* **Your assignment**
Tally the lines below containing "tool" and report only the total.

* **Supplied information**
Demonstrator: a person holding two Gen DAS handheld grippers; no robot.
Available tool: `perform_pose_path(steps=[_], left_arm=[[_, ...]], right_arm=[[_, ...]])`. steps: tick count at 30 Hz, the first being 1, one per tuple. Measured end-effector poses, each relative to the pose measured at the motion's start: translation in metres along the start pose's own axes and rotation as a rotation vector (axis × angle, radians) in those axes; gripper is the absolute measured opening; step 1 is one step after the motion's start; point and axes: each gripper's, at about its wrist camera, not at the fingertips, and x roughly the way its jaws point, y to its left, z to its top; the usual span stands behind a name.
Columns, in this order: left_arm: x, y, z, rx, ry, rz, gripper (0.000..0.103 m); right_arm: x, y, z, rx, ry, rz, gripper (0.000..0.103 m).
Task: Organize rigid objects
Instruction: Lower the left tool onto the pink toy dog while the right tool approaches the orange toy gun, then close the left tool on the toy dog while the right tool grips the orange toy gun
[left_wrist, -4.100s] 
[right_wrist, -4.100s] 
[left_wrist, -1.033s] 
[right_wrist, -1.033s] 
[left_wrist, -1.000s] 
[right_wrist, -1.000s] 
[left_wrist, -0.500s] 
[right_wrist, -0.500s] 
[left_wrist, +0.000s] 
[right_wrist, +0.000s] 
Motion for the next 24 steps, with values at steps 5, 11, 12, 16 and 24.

* **Answer below**
2